PGformer: Proxy-Bridged Game Transformer for Multi-Person Highly Interactive Extreme Motion Prediction
Yanwen Fang, Jintai Chen, Peng-Tao Jiang, Chao Li, Yifeng Geng, Eddy K. F. Lam, Guodong Li
TL;DR
This work targets multi-person pose forecasting under highly interactive extreme motions and introduces PGformer, a Transformer-based model enhanced with a cross-query attention (XQA) module and a proxy bridge to capture bidirectional dependencies between two interacting individuals. The XQA enables the leader and follower poses to share a unified attention mechanism, while the proxy aggregates spatial semantics to subtly steer information flow across time, improving both short- and long-term predictions. PGformer employs a non-autoregressive decoder, a DCT-based pose encoder, a GCN-based decoder, and a gravity loss to stabilize the center-of-gravity dynamics, demonstrating strong results on the ExPI dataset and good generalization to CMU-Mocap and MuPoTS-3D. Overall, the method advances robust, scalable multi-person motion prediction for real-world highly interactive scenarios, with practical impact for robotics, autonomous systems, and human-robot interaction benchmarks.
Abstract
Multi-person motion prediction is a challenging task, especially for real-world scenarios of highly interacted persons. Most previous works have been devoted to studying the case of weak interactions (e.g., walking together), in which typically forecasting each human pose in isolation can still achieve good performances. This paper focuses on collaborative motion prediction for multiple persons with extreme motions and attempts to explore the relationships between the highly interactive persons' pose trajectories. Specifically, a novel cross-query attention (XQA) module is proposed to bilaterally learn the cross-dependencies between the two pose sequences tailored for this situation. A proxy unit is additionally introduced to bridge the involved persons, which cooperates with our proposed XQA module and subtly controls the bidirectional spatial information flows. These designs are then integrated into a Transformer-based architecture and the resulting model is called Proxy-bridged Game Transformer (PGformer) for multi-person interactive motion prediction.
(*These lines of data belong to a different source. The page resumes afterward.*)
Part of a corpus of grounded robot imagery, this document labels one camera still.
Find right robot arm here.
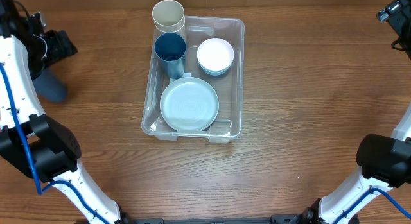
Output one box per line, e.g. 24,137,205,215
291,110,410,224

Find beige cup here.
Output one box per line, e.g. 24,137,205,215
155,20,186,40
152,0,185,33

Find beige cup front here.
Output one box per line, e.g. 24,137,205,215
155,20,186,40

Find light blue bowl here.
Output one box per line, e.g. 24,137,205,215
201,65,231,76

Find pink bowl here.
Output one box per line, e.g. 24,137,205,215
197,38,234,71

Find dark blue cup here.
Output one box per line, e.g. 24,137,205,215
154,33,187,78
33,69,67,103

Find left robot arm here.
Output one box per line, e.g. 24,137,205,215
1,0,132,224

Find grey plate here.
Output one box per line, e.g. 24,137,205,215
160,77,220,132

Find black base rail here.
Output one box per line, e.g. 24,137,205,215
126,214,302,224

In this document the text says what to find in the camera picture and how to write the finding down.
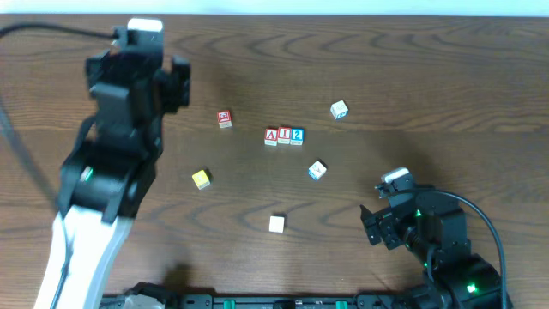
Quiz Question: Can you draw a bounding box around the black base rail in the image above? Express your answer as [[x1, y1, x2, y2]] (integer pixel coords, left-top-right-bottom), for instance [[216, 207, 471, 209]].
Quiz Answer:
[[100, 282, 408, 309]]

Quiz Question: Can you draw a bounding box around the blue number 2 block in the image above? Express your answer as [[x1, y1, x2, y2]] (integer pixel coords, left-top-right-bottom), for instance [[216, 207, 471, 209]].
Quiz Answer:
[[290, 128, 305, 145]]

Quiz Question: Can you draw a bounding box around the red letter I block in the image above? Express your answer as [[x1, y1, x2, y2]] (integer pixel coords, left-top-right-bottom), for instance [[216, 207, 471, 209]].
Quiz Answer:
[[277, 127, 292, 144]]

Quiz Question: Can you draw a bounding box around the white block blue side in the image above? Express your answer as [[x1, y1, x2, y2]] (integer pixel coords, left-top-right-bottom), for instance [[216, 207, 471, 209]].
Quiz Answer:
[[330, 100, 349, 119]]

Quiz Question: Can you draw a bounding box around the red letter A block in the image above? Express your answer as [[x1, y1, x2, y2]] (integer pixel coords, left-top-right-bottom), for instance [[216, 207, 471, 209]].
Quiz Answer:
[[264, 128, 278, 146]]

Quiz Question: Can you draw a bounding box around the right black cable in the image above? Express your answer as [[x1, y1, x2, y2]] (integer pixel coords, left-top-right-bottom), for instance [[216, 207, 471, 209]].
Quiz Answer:
[[388, 188, 509, 309]]

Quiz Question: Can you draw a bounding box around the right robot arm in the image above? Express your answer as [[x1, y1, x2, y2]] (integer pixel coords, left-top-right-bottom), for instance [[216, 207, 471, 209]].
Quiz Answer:
[[360, 167, 513, 308]]

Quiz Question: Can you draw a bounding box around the red letter E block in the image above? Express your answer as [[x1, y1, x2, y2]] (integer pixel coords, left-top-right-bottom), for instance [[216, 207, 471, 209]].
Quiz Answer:
[[217, 110, 232, 128]]

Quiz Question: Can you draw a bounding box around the yellow letter O block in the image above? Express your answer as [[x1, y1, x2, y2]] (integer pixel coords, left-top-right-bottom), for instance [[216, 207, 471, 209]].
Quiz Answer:
[[192, 170, 211, 190]]

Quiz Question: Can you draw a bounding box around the white block blue drawing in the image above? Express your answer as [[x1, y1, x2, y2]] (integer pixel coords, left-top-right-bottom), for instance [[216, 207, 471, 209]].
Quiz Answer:
[[308, 161, 327, 181]]

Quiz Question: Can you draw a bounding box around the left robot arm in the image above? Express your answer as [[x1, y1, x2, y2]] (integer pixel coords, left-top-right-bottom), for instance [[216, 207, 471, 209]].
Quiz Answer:
[[34, 19, 191, 308]]

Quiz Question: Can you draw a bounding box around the plain white wooden block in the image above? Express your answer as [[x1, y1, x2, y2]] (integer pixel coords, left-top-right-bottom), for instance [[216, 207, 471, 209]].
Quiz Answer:
[[268, 215, 285, 233]]

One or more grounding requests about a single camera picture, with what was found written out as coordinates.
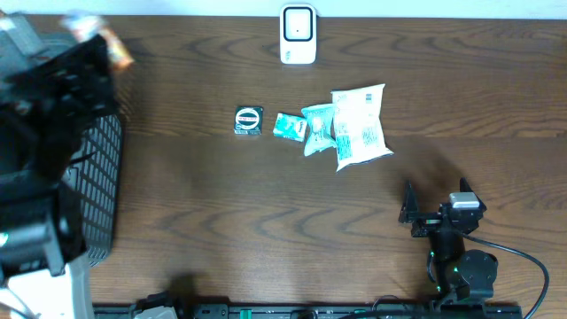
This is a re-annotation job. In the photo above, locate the white barcode scanner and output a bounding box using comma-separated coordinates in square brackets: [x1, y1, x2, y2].
[279, 4, 317, 65]

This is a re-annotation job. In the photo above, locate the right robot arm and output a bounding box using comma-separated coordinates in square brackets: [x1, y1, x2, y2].
[399, 178, 498, 311]

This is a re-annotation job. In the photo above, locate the cream snack bag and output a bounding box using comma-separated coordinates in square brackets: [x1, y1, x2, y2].
[331, 84, 393, 171]

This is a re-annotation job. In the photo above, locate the teal gum box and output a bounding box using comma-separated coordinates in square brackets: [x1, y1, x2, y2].
[273, 113, 307, 142]

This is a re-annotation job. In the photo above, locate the teal small snack packet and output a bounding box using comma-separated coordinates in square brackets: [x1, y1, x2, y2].
[301, 104, 337, 157]

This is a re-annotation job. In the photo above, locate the grey plastic shopping basket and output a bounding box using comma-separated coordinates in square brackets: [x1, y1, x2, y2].
[0, 35, 124, 268]

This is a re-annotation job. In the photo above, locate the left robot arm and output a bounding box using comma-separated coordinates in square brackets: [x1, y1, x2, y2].
[1, 13, 119, 318]

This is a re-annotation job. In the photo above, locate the orange snack packet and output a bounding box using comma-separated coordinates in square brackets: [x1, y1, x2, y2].
[60, 12, 135, 71]

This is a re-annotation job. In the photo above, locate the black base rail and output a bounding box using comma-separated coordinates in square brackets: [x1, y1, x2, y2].
[94, 300, 522, 319]

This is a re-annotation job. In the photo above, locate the round black white container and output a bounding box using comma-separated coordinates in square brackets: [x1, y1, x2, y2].
[234, 106, 263, 136]
Its effectiveness has been evaluated on the challenging ExPI dataset, which involves highly interactive actions. Our PGformer consistently outperforms the state-of-the-art methods in both short- and long-term predictions by a large margin. Besides, our approach can also be compatible with the weakly interacted CMU-Mocap and MuPoTS-3D datasets and extended to the case of more than 2 individuals with encouraging results.